▶ YOUR TASK
Find each line below where the word "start" occurs, and copy it.

▶ DATASET SECTION
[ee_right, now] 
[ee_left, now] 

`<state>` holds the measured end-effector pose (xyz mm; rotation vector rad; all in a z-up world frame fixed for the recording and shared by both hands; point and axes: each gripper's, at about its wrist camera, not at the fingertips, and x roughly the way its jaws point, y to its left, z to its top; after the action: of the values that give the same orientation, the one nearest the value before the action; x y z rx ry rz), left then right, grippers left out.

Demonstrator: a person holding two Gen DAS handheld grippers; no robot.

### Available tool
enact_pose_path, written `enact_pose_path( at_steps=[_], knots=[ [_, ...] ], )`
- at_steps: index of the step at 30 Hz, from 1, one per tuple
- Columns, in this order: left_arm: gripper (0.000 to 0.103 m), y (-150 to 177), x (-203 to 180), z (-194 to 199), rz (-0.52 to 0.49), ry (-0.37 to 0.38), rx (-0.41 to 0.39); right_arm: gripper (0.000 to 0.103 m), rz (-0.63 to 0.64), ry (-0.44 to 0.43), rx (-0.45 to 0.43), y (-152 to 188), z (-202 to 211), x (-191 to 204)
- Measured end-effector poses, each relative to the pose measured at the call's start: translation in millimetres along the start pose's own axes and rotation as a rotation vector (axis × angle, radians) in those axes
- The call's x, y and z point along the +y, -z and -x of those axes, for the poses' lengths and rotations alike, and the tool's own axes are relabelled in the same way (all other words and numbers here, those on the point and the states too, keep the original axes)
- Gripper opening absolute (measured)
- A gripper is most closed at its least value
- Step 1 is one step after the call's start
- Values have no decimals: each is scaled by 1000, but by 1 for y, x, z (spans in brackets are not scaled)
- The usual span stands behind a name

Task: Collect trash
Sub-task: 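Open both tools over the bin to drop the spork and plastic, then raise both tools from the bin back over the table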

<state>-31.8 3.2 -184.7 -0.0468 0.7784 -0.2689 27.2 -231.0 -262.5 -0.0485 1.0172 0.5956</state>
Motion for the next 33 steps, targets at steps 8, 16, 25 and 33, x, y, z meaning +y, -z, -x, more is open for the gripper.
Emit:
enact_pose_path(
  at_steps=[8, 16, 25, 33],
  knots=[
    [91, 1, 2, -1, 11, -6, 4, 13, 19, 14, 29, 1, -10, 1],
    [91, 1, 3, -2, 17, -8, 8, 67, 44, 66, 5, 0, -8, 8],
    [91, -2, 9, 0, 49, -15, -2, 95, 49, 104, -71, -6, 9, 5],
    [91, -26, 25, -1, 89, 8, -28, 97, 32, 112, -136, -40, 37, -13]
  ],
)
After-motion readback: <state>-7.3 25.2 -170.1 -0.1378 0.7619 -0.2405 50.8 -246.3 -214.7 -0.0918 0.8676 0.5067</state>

▶ TASK RESULT
- Measured end-effector poses, each relative to the pose measured at the call's start: translation in millimetres along the start pose's own axes and rotation as a rotation vector (axis × angle, radians) in those axes
- Step 1 is one step after the call's start

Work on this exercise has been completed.